ROCK ON! I’m a real asset to Georgia Tech. Not just intellectually, although that too. I’m dirt cheap by comparison with people who have dependents. I have none! Why am I not entitled to financial benefits that matches those with dependents, why can’t I spend it on someone to clean my home?
The authors also argue that this would take steps towards solving another problem, the legitimacy and debate about hiring people to help with the housework. It would elevate the status of the labor, and those who do it, associated with housework. This is a complicated argument, debate has gone on for some time about whether this constitutes a source of continued oppression of women, but for the authors it’s an opportunity to establish a profession of outsourced household labor. And crucially, it also transforms unpaid labor, and therefore easier to under/un account for, into paid labor which easier to track. Just being able to compute what the U.S. spends on housework would be an interesting measure.

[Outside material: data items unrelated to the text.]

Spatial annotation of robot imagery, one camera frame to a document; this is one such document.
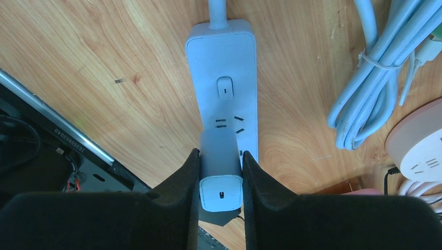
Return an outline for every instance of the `power adapter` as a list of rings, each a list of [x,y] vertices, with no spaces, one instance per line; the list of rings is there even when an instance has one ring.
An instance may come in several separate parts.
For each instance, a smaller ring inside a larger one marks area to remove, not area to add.
[[[200,138],[200,197],[204,210],[232,211],[242,205],[242,171],[235,132],[207,129]]]

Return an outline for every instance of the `wooden table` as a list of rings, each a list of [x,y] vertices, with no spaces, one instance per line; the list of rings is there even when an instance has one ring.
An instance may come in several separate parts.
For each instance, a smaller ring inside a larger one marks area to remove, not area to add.
[[[341,151],[326,116],[365,46],[354,3],[227,3],[229,19],[248,20],[256,35],[263,169],[297,193],[362,174],[379,187],[390,162],[385,138],[406,114],[441,95],[442,59],[420,69],[406,105],[380,131],[357,151]],[[0,67],[148,185],[166,179],[198,147],[202,125],[184,43],[193,25],[208,21],[206,0],[1,0],[1,6]],[[375,1],[381,29],[388,6]],[[230,249],[245,249],[241,220],[201,226]]]

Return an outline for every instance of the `cable tie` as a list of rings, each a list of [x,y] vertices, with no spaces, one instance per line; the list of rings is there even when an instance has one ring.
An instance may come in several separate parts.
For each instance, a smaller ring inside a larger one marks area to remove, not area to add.
[[[403,66],[403,63],[401,65],[399,65],[399,66],[385,66],[385,65],[382,65],[379,62],[369,58],[368,55],[365,54],[365,50],[366,50],[366,48],[361,53],[358,54],[358,59],[359,59],[358,68],[360,68],[362,63],[364,62],[363,59],[365,61],[367,61],[368,63],[372,64],[373,66],[375,66],[375,67],[377,67],[379,69],[384,69],[384,70],[396,70],[396,69],[402,68],[402,66]]]

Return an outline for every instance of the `power plug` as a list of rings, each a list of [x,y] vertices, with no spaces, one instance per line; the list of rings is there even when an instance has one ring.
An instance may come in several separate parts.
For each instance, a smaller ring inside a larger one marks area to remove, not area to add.
[[[227,21],[225,0],[208,3],[211,22],[195,25],[186,42],[203,126],[234,130],[239,155],[258,160],[255,36],[247,21]]]
[[[200,197],[204,210],[232,211],[242,205],[242,171],[236,134],[207,129],[200,138]]]
[[[390,133],[385,149],[401,173],[413,181],[442,181],[442,98],[405,117]]]

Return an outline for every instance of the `power outlet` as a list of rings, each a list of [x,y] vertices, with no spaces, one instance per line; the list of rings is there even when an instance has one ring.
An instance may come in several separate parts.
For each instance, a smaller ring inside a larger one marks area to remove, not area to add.
[[[385,143],[401,173],[413,181],[442,181],[442,98],[403,119]]]
[[[232,128],[238,153],[258,159],[256,40],[245,20],[210,30],[197,24],[186,53],[204,129]]]

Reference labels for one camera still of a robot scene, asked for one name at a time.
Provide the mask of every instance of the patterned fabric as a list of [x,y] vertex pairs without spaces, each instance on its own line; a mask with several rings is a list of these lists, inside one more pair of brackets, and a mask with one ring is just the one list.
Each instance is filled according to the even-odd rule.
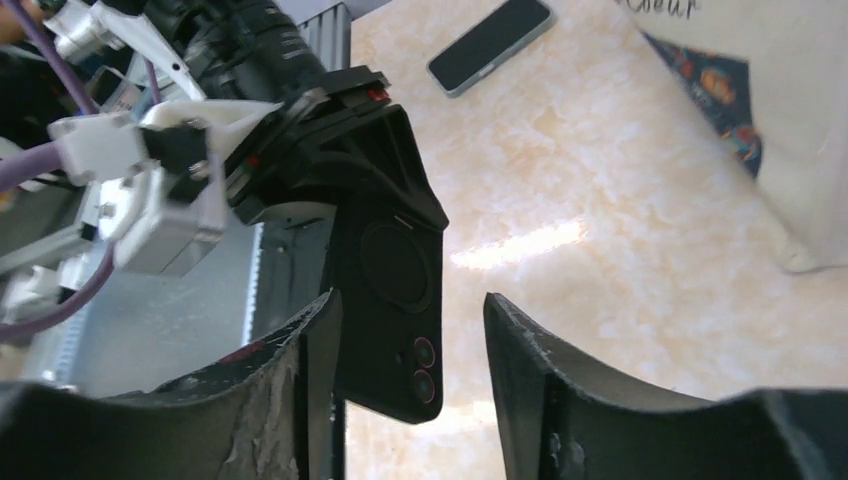
[[686,92],[754,177],[763,147],[753,126],[748,64],[645,35]]

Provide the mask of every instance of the phone screen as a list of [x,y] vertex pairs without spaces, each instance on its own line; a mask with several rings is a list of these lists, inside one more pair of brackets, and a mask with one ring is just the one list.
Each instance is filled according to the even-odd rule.
[[431,60],[428,68],[446,91],[456,90],[550,16],[548,7],[537,1],[508,0]]

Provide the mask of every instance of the marble surface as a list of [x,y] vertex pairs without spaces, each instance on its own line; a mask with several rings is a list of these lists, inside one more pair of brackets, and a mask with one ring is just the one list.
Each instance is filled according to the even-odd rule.
[[353,26],[354,63],[393,83],[452,223],[444,410],[407,426],[353,407],[349,478],[504,478],[487,291],[689,394],[848,385],[848,271],[777,268],[753,182],[612,0],[551,1],[551,31],[440,92],[427,61],[500,1],[394,0]]

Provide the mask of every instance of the white 3d-printed part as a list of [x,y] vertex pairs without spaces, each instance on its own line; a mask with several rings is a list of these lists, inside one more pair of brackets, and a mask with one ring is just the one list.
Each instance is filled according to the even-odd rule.
[[[221,162],[247,137],[276,105],[248,101],[168,102],[153,107],[143,126],[168,128],[186,121],[207,130],[209,185],[190,205],[168,200],[167,173],[150,171],[142,213],[115,244],[114,262],[120,270],[153,275],[182,276],[221,239],[227,205]],[[114,180],[101,188],[100,233],[109,237],[129,208],[134,182]]]
[[131,177],[148,161],[141,132],[127,112],[63,118],[47,131],[75,185]]
[[2,307],[7,317],[28,316],[56,304],[59,275],[44,267],[32,267],[12,276],[3,295]]

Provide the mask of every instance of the screw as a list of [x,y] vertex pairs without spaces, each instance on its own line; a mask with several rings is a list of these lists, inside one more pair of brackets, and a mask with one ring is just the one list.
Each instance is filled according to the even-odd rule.
[[185,124],[191,128],[196,128],[198,130],[206,128],[206,122],[200,118],[189,118],[185,121]]
[[201,160],[188,167],[188,173],[192,180],[200,181],[209,178],[209,162]]
[[117,213],[118,207],[114,203],[104,203],[100,206],[100,218],[112,218]]

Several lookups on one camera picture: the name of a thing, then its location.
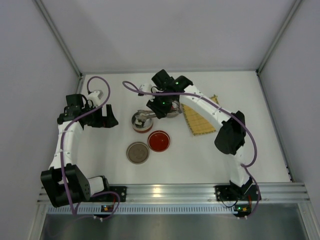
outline yellow cloth
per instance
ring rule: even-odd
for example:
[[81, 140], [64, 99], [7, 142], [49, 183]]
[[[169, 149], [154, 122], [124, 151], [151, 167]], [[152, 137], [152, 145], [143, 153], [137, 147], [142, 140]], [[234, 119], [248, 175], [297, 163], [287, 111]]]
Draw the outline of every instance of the yellow cloth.
[[[210, 99], [219, 104], [217, 95], [214, 95]], [[216, 131], [216, 129], [207, 120], [205, 120], [192, 108], [182, 104], [182, 111], [185, 121], [194, 136], [210, 134]]]

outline wall
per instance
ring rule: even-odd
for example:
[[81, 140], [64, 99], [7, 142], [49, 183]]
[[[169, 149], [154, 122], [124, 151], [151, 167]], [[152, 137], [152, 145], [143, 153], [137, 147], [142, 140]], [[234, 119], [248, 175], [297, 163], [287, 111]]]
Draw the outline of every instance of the wall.
[[0, 3], [0, 239], [24, 240], [77, 77], [31, 0]]
[[320, 219], [320, 1], [306, 0], [262, 72], [292, 171]]
[[84, 72], [255, 70], [293, 0], [43, 0]]

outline table surface
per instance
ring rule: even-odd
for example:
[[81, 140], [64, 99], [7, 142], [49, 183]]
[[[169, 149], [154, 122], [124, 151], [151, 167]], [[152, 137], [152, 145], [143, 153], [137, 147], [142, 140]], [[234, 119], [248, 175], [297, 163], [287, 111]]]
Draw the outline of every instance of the table surface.
[[[253, 134], [258, 149], [256, 163], [249, 168], [259, 183], [289, 182], [276, 133], [254, 71], [175, 72], [174, 78], [184, 75], [193, 81], [206, 96], [218, 95], [220, 105], [229, 111], [240, 110]], [[82, 94], [87, 93], [87, 82], [94, 75], [86, 75]], [[175, 118], [155, 119], [147, 133], [137, 133], [131, 126], [131, 117], [146, 107], [147, 99], [123, 87], [122, 81], [131, 81], [138, 87], [151, 83], [154, 73], [97, 74], [111, 87], [109, 104], [119, 125], [113, 128], [86, 126], [81, 136], [77, 165], [87, 178], [105, 175], [110, 184], [201, 184], [228, 183], [229, 172], [224, 155], [214, 145], [217, 133], [193, 136], [183, 114]], [[108, 89], [99, 79], [90, 82], [90, 90]], [[166, 131], [171, 138], [164, 152], [150, 151], [143, 164], [133, 164], [126, 156], [133, 142], [147, 143], [155, 130]], [[254, 155], [253, 145], [245, 137], [244, 160], [249, 163]]]

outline lid
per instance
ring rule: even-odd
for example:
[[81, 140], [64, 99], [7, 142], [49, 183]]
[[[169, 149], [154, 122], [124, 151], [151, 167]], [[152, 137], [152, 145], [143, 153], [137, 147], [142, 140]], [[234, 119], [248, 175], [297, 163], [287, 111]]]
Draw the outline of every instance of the lid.
[[154, 131], [148, 137], [148, 145], [155, 152], [163, 152], [170, 145], [170, 137], [165, 131]]
[[133, 164], [143, 164], [149, 157], [148, 146], [140, 141], [136, 141], [127, 148], [126, 157]]

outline red bowl
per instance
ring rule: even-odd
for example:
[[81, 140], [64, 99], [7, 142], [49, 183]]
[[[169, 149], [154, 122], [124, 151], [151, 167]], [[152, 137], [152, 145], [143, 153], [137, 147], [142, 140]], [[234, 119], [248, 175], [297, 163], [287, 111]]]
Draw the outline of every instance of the red bowl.
[[154, 131], [148, 137], [148, 145], [155, 152], [163, 152], [170, 146], [170, 137], [165, 131]]

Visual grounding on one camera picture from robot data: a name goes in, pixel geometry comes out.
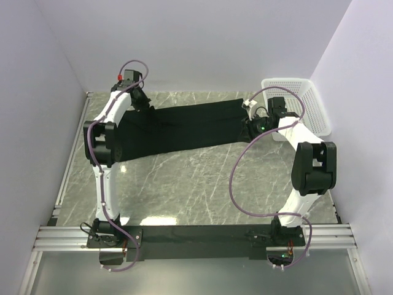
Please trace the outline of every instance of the folded black fabric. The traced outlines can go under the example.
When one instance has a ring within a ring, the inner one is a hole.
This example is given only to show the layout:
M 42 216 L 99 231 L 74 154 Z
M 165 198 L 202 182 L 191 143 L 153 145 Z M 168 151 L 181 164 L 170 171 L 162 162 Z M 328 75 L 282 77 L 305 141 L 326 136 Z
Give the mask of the folded black fabric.
M 205 148 L 240 140 L 247 112 L 243 100 L 146 111 L 127 111 L 118 127 L 120 161 Z

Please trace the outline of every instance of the gray wall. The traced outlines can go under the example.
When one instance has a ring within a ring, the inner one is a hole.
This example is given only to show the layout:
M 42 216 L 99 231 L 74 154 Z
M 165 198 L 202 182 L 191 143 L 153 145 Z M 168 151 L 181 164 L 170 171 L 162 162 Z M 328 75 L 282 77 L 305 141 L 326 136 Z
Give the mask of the gray wall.
M 15 294 L 53 209 L 85 95 L 33 1 L 2 1 L 0 40 L 0 293 Z
M 312 76 L 338 145 L 333 196 L 373 294 L 393 290 L 392 15 L 391 1 L 353 0 Z
M 131 58 L 149 90 L 257 90 L 313 73 L 350 0 L 37 0 L 83 87 Z

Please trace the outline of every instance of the gray marble tabletop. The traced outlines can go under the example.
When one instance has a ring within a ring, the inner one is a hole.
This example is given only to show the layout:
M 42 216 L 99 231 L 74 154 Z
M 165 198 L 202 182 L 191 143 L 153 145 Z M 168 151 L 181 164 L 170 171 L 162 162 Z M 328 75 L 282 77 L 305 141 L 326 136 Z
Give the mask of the gray marble tabletop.
M 251 92 L 149 92 L 156 108 L 249 98 Z M 84 120 L 103 109 L 109 93 L 94 93 Z M 228 179 L 246 143 L 225 144 L 191 151 L 171 152 L 121 163 L 117 195 L 122 221 L 127 224 L 258 224 L 231 203 Z M 281 209 L 292 190 L 290 172 L 295 151 L 288 142 L 266 136 L 252 147 L 236 170 L 233 192 L 238 203 L 255 213 Z M 58 217 L 58 226 L 78 226 L 95 218 L 96 189 L 93 170 L 85 158 L 82 132 Z M 310 209 L 313 223 L 337 223 L 330 194 Z

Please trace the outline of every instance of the purple cable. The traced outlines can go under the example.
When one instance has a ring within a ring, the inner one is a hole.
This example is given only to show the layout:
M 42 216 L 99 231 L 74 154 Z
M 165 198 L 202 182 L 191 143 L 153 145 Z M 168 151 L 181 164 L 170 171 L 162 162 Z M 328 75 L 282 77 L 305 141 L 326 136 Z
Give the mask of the purple cable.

There are lots of interesting things in the article and here’s one. Female Assistant Professors outsource the same proportion of housework as male Full Professors. In other words, a junior female faculty member spends more proportionally of her lower salary than a senior male professor. Would moving some resources for housework change how much everybody spent? It might provide salary relief for junior women, just the types of people that Computer Science and other sciences are struggling to recruit and retain. The article ends by discussing how the University and the male professional with stay-at-home-wife have evolved together, and call for the University to now evolve to embrace women’s careers, citing things like stopping the tenure clock as an example of progress in that direction. And the authors conclude with the observation that benefit packages have increasingly moved into the domestic sphere, such as health-care and child-care support. Why stop there since that’s not the full spectrum of domestic activities that could be supported, and housework is a big time consumer that they argue if supported would free women, and men, to go back to the lab (or spend time with their family).
I may or may not disagree with the sentiment about whether housework should be supported as a means to relieve women. But, I do think that if benefits are going to be given for children, dependents, and so forth, I think that those without them should be entitled to equal financial compensation. Why should I get less just because I don’t have children or a dependent?